Para lembrar de Antônio Maria

Antônio Maria: escritor, jornalista e compositor

Antônio Maria: escritor, jornalista e compositor

Desenterrei, do baú de tempos universitários, o livro Com vocês, Antônio Maria (Ed. Paz e Terra, 1994). Trata-se de uma coletânea do radialista, produtor, jornalista, compositor e cronista Antônio Maria. Quem? É justamente este o problema. Ninguém mais conhece Antônio Maria. Outras coletâneas (Benditas sejam as moças e O diário de Antônio Maria, lançadas pela Civilização Brasileira em 2002) não foram suficientes para difundir a prosa talentosa do gordo solitário de muitos amigos e inimigos.

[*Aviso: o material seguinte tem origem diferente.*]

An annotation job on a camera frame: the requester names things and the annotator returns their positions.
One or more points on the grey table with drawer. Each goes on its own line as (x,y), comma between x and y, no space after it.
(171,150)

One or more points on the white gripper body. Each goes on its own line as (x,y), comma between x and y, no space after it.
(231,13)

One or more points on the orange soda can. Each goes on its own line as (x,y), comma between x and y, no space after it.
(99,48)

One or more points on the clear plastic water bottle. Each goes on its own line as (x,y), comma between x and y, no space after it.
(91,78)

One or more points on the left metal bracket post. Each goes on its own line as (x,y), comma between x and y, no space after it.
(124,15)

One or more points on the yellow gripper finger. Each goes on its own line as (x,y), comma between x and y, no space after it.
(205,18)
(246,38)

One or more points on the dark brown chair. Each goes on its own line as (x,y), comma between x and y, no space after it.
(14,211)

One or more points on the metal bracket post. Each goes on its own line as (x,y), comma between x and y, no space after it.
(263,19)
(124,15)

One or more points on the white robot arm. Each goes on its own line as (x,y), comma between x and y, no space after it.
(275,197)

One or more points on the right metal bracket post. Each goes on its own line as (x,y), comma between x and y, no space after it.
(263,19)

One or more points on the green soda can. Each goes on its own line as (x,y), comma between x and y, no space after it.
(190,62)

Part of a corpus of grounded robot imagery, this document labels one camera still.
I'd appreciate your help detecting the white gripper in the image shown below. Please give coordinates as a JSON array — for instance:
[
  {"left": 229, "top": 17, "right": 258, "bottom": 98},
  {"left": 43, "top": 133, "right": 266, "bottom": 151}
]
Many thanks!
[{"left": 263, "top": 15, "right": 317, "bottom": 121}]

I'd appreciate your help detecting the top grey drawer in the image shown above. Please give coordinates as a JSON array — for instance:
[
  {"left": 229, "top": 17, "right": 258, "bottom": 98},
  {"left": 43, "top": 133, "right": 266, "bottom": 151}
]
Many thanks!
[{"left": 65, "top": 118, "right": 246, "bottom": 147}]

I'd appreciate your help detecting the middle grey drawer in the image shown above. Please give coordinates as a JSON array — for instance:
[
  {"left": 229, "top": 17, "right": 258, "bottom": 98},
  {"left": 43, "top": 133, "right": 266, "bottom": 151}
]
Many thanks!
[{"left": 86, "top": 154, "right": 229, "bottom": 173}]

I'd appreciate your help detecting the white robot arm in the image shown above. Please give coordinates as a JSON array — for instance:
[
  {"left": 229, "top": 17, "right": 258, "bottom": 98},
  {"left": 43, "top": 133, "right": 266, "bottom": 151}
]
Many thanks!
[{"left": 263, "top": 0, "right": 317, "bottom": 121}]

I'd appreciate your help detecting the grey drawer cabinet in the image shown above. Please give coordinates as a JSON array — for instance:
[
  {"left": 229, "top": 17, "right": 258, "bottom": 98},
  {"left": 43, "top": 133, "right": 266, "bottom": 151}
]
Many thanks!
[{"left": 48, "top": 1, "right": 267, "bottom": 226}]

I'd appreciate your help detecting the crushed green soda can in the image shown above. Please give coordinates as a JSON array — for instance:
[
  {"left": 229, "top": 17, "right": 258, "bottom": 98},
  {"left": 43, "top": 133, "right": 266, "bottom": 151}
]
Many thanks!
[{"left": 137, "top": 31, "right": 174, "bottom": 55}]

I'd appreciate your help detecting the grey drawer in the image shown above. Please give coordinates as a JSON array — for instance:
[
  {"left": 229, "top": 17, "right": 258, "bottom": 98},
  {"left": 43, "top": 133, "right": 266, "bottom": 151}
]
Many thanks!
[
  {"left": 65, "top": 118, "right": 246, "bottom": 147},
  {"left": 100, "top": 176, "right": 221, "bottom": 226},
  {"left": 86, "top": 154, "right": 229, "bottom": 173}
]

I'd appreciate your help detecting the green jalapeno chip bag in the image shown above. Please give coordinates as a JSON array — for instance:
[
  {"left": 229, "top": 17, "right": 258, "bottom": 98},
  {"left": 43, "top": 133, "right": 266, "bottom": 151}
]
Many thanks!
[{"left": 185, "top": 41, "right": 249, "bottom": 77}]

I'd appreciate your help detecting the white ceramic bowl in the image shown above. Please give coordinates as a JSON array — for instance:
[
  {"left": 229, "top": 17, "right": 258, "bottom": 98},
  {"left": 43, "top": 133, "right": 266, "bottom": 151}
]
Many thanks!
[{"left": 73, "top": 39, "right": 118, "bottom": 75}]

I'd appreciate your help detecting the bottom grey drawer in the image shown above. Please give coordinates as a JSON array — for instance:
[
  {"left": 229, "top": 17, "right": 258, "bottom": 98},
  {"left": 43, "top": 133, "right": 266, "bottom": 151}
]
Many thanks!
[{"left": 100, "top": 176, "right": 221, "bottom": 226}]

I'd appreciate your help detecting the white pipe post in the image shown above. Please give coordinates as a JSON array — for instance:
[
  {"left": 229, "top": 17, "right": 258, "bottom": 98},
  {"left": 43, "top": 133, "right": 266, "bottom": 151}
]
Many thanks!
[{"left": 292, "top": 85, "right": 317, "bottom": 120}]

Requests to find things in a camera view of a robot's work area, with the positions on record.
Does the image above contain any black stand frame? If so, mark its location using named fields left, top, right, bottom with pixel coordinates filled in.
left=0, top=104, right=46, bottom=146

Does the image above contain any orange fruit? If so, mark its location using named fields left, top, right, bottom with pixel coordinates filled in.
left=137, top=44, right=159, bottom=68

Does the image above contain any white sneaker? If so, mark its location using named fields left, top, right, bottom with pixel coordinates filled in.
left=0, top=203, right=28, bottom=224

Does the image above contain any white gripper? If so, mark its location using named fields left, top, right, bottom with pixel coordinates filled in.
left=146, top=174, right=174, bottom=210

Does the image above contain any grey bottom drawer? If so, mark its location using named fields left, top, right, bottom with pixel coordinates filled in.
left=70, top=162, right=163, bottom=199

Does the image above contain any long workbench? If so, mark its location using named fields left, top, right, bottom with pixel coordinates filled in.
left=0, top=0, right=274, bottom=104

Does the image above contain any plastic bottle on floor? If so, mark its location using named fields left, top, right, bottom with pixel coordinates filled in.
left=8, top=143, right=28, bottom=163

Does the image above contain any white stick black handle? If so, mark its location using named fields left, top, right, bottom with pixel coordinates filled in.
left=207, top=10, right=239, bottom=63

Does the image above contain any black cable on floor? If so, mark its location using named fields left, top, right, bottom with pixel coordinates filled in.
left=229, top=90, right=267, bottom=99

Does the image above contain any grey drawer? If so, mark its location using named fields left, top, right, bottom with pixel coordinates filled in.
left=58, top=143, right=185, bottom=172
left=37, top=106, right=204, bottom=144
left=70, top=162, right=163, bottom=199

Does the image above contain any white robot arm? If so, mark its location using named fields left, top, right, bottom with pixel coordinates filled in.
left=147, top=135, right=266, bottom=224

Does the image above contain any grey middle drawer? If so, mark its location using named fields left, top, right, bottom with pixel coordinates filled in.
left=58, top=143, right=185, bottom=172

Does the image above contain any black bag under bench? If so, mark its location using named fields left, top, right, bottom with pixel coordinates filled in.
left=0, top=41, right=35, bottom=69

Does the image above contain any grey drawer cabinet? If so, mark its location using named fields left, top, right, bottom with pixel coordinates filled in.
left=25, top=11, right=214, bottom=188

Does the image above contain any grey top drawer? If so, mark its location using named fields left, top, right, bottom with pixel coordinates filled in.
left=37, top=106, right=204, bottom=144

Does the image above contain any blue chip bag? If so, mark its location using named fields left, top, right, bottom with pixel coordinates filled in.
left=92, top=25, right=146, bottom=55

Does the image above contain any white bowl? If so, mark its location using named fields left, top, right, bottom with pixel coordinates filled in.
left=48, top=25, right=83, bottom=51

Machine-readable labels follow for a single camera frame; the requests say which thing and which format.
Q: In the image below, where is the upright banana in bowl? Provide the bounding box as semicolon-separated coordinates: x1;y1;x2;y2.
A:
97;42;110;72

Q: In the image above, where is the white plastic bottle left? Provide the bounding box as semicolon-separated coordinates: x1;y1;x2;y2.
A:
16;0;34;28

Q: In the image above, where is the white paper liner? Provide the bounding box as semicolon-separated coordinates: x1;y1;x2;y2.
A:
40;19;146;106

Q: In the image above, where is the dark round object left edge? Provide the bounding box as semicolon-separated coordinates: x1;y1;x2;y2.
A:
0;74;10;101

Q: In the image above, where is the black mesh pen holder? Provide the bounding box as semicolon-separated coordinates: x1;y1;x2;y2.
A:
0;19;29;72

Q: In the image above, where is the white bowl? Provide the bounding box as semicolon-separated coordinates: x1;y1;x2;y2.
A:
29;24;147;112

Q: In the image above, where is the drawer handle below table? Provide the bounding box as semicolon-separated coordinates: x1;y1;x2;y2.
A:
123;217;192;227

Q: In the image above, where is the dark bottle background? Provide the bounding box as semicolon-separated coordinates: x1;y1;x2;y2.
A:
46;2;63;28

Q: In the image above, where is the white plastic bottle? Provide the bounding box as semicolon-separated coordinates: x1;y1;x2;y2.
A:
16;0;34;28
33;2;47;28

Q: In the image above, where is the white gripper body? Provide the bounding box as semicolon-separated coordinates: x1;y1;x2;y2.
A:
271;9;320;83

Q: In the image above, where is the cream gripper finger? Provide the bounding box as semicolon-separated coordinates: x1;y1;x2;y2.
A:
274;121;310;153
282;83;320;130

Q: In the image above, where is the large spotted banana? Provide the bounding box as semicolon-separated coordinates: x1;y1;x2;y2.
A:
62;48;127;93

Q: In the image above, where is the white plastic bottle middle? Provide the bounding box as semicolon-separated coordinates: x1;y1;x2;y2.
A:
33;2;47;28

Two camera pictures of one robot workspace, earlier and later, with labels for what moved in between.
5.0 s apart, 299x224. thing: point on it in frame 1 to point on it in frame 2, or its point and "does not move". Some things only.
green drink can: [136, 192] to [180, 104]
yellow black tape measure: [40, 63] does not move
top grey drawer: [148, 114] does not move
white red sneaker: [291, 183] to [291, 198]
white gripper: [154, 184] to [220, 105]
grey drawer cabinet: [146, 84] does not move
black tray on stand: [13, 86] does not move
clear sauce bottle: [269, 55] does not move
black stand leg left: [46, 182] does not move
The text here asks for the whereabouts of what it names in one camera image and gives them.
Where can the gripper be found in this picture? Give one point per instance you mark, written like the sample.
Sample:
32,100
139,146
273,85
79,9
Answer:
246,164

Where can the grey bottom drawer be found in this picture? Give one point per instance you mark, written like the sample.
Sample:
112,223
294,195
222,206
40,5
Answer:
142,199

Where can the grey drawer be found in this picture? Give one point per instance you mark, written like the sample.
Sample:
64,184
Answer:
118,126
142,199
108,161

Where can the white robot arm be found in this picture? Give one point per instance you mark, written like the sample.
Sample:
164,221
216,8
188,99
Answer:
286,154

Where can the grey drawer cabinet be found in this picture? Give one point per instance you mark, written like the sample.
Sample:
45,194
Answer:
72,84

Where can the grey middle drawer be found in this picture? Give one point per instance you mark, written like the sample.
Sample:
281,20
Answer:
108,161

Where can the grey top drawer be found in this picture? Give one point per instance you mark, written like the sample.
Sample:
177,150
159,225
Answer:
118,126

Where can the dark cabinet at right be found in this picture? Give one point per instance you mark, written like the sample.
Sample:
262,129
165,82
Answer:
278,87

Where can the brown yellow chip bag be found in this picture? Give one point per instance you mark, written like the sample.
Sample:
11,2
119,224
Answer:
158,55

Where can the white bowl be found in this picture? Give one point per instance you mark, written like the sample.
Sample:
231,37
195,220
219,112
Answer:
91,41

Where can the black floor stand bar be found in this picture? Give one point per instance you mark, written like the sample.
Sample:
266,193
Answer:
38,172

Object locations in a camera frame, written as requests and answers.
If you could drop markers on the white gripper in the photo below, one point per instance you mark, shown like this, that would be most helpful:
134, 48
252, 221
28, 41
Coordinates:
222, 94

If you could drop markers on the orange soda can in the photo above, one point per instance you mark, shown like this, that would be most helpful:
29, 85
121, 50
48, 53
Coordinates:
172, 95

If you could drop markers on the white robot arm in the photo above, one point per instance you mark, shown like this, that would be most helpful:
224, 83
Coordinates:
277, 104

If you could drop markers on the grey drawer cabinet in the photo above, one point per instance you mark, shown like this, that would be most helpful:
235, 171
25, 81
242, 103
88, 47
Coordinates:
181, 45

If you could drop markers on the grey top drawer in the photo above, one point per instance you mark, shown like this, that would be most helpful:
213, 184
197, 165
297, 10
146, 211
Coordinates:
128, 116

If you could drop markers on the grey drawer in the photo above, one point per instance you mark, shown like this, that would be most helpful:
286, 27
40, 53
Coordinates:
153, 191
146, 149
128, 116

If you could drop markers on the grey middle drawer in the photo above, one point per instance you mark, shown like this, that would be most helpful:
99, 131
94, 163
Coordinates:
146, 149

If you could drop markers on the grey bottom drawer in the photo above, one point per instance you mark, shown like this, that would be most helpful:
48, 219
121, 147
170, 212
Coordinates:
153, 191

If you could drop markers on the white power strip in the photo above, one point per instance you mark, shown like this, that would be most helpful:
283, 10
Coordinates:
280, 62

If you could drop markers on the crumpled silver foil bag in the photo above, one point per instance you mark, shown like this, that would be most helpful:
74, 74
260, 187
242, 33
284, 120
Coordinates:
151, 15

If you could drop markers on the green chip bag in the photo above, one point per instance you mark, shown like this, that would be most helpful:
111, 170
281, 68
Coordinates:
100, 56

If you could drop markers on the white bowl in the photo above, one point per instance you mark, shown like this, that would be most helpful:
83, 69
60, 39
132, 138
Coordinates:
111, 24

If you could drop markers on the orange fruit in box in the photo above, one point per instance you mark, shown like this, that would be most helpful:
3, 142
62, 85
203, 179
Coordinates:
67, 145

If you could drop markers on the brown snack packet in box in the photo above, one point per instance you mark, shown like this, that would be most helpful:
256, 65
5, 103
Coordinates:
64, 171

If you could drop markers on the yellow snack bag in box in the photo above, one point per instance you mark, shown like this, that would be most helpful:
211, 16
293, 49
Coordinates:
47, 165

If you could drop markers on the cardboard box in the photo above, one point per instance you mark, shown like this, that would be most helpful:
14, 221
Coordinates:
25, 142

Artigos de jornais celebraram o escritor por conta dos 50 anos de morte, em 2014. Mas a obra de Antonio Maria permanece afastada das prateleiras. Com muita sorte, ainda é possível encontrar nas livrarias virtuais um ou outro exemplar de Um homem chamado Maria (2006), lançado por Joaquim Ferreira dos Santos pela Editora Objetiva (240 pgs).

Nascido no Recife em 1921, Antônio Maria tinha 15 anos quando bebeu, em aposta, uma garrafa de cachaça. Caiu alcoolizado na praia e a maré subiu, já o levando, não fosse a intervenção de um pescador. Do botequim, nunca mais saiu. Sua noite começava com o dia, como lembrou Vinícius de Moraes no texto Oração para Antônio Maria.

Foi para o Rio de Janeiro como radialista, montando república com Fernando Lobo (pai de Edu Lobo) e Abelardo Barbosa, o Chacrinha. Passou fome, conheceu a miséria, foi preso. Um dia, encontrou uma fã do jornalista Carlos Heitor Cony e se passou pelo próprio, arrastando-a para a cama. Contou, depois, para Cony, que reagiu: “E como foi?”. “Ah, Cony, você broxou.”

Como compositor, fez o sucesso dor-de-cotovelo Ninguém me ama, gravado por Nora Ney e Nat King Cole. Com Luís Bonfá, escreveu a fenomenal e schumanniana Manhã de carnaval.

Foi apaixonado pela atriz Tônia Carrero, amor compartilhado pelo amigo Rubem Braga. Deu briga. Dizem que Rubem não esboçou qualquer reação ao saber da morte súbita de Antônio, enfartado aos 43 anos, em 1964.

Antônio Maria fez do jornalismo poesia. É um texto atualíssimo e fundamental, daqueles que contradizem a efemeridade da crônica.

Deixou o que poderia ser um epitáfio: “A humanidade não está escolhendo entre o matar-se e o continuar vivendo. (…) Antônio Maria, brasileiro, 43 anos, cardisplicente (isto é: homem que desdenha o próprio coração). Profissão: esperança”.